• Problem to work on
Could you print the full listing again, exactly as written?

• Dataset section
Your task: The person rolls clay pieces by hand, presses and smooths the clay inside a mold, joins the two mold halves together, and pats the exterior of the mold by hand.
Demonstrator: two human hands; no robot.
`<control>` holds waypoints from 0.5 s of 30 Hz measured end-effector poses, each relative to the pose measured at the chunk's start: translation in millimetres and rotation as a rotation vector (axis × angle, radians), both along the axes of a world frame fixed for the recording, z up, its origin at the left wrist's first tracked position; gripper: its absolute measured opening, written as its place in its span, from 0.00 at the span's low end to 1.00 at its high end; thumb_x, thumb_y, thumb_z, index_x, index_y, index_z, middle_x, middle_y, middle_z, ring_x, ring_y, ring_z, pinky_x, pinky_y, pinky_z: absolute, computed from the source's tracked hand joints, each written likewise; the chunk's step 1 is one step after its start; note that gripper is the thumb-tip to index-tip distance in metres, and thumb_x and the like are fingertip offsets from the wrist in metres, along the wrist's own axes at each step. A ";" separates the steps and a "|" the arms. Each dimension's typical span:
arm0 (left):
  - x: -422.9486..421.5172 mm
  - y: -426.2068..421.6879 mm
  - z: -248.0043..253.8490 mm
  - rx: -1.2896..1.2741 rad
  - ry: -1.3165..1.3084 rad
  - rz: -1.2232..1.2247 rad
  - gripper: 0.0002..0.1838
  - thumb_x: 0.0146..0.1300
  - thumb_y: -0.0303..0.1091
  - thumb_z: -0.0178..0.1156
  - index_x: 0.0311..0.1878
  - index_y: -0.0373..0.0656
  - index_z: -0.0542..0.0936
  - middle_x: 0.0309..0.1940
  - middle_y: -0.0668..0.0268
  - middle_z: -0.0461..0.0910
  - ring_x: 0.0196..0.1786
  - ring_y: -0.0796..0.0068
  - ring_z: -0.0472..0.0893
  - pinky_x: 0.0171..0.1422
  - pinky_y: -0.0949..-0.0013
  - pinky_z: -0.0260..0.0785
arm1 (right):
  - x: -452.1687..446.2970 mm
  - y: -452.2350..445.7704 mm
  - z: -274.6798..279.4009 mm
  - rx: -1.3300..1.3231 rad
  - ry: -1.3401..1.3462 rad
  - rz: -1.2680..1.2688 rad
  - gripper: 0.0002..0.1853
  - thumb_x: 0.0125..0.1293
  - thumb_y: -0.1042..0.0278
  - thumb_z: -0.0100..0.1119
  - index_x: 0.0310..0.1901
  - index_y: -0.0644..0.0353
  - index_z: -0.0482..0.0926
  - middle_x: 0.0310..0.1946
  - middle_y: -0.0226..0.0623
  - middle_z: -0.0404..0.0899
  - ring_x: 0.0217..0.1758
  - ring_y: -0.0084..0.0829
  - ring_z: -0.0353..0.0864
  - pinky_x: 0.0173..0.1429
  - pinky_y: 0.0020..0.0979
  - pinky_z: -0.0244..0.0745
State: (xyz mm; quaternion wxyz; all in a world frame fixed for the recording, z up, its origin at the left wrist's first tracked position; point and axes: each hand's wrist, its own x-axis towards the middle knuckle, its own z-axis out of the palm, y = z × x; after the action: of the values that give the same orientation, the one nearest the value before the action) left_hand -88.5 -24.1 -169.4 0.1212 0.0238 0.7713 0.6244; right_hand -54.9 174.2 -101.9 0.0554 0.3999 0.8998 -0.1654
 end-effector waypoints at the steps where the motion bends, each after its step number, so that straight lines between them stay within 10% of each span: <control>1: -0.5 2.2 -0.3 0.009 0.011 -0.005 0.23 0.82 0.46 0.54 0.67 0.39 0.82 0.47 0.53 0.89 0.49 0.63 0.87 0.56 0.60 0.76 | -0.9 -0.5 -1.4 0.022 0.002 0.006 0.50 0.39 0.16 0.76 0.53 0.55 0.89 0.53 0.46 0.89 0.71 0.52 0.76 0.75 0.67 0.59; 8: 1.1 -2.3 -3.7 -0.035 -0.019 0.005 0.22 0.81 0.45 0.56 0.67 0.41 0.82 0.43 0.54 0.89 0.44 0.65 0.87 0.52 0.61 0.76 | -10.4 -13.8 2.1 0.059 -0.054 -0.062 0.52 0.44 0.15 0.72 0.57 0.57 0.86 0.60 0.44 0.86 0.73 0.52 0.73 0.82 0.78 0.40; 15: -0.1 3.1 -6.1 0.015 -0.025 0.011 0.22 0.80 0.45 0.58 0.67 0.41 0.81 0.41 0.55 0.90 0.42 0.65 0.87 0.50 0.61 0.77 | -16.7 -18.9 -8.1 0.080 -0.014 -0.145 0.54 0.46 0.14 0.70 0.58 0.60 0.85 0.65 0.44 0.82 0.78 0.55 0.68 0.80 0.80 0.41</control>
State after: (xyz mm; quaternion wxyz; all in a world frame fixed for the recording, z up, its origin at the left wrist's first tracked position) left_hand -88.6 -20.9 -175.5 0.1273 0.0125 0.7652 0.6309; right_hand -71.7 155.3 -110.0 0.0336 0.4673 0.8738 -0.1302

• Result of the task
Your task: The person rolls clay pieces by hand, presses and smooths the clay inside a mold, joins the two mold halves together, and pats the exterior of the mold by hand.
Demonstrator: two human hands; no robot.
`<control>` holds waypoints from 0.5 s of 30 Hz measured end-effector poses, each relative to the pose measured at the chunk's start: translation in millimetres and rotation as a rotation vector (axis × angle, radians), both along the axes of a world frame fixed for the recording, z up, its origin at the left wrist's first tracked position; gripper: its absolute measured opening, written as its place in its span, from 0.00 at the span's low end to 1.00 at its high end; thumb_x, thumb_y, thumb_z, index_x, index_y, index_z, middle_x, middle_y, middle_z, ring_x, ring_y, ring_z, pinky_x, pinky_y, pinky_z: absolute, computed from the source's tracked hand joints, each written likewise; the chunk's step 1 is one step after its start; note that gripper is the thumb-tip to index-tip distance in metres, and thumb_x and the like are fingertip offsets from the wrist in metres, along the wrist's own axes at each step. A ";" separates the steps and a "|" the arms. Each dimension's typical span:
arm0 (left):
  - x: -422.9486..421.5172 mm
  - y: -426.2068..421.6879 mm
  - z: -248.0043..253.8490 mm
  - rx: -1.2896..1.2741 rad
  - ry: -1.3165..1.3084 rad
  - rz: -1.2232..1.2247 rad
  - gripper: 0.0002..0.1838
  - thumb_x: 0.0146..0.1300
  - thumb_y: -0.0303..0.1091
  - thumb_z: -0.0178..0.1156
  - index_x: 0.0311..0.1878
  - index_y: -0.0373..0.0656
  - index_z: -0.0542..0.0936
  - middle_x: 0.0309..0.1940
  - middle_y: -0.0668..0.0268
  - middle_z: -0.0461..0.0910
  - ring_x: 0.0196..0.1786
  - ring_y: -0.0796..0.0068
  - ring_z: -0.0472..0.0893
  - pinky_x: 0.0171..0.1422
  - pinky_y: -0.0949..-0.0013
  - pinky_z: -0.0260..0.0785
arm1 (right):
  - x: -452.1687..446.2970 mm
  - y: -452.2350..445.7704 mm
  - z: -274.6798..279.4009 mm
  - rx: -1.3300..1.3231 rad
  - ry: -1.3401..1.3462 rad
  - rz: -1.2680..1.2688 rad
  - gripper: 0.0002..0.1853
  - thumb_x: 0.0125..0.1293
  - thumb_y: -0.1042..0.0278
  - thumb_z: -0.0100..0.1119
  - index_x: 0.0310..0.1901
  - index_y: -0.0644..0.0353
  - index_z: -0.0482..0.0926
  - middle_x: 0.0310..0.1946
  - middle_y: -0.0226..0.0623
  - middle_z: -0.0404..0.0899
  - ring_x: 0.0217..0.1758
  - ring_y: -0.0084..0.0829
  - ring_z: -0.0353..0.0864
  - pinky_x: 0.0173..0.1429
  - pinky_y: 0.0020..0.0979
  - pinky_z: -0.0244..0.0745
State: (xyz mm; quaternion wxyz; all in a world frame fixed for the recording, z up, its origin at the left wrist's first tracked position; point and axes: each hand's wrist, its own x-axis towards the middle knuckle, its own z-axis out of the palm, y = z × x; after the action: of the values that give the same orientation, the one nearest the value before the action) left_hand -88.5 -24.1 -169.4 0.1212 0.0238 0.7713 0.6244; right_hand -54.9 174.2 -101.9 0.0554 0.3999 0.8998 -0.1654
 end-effector waypoints at the steps where the motion bends, each after its step number, so that straight lines between them stay within 10% of each span: <control>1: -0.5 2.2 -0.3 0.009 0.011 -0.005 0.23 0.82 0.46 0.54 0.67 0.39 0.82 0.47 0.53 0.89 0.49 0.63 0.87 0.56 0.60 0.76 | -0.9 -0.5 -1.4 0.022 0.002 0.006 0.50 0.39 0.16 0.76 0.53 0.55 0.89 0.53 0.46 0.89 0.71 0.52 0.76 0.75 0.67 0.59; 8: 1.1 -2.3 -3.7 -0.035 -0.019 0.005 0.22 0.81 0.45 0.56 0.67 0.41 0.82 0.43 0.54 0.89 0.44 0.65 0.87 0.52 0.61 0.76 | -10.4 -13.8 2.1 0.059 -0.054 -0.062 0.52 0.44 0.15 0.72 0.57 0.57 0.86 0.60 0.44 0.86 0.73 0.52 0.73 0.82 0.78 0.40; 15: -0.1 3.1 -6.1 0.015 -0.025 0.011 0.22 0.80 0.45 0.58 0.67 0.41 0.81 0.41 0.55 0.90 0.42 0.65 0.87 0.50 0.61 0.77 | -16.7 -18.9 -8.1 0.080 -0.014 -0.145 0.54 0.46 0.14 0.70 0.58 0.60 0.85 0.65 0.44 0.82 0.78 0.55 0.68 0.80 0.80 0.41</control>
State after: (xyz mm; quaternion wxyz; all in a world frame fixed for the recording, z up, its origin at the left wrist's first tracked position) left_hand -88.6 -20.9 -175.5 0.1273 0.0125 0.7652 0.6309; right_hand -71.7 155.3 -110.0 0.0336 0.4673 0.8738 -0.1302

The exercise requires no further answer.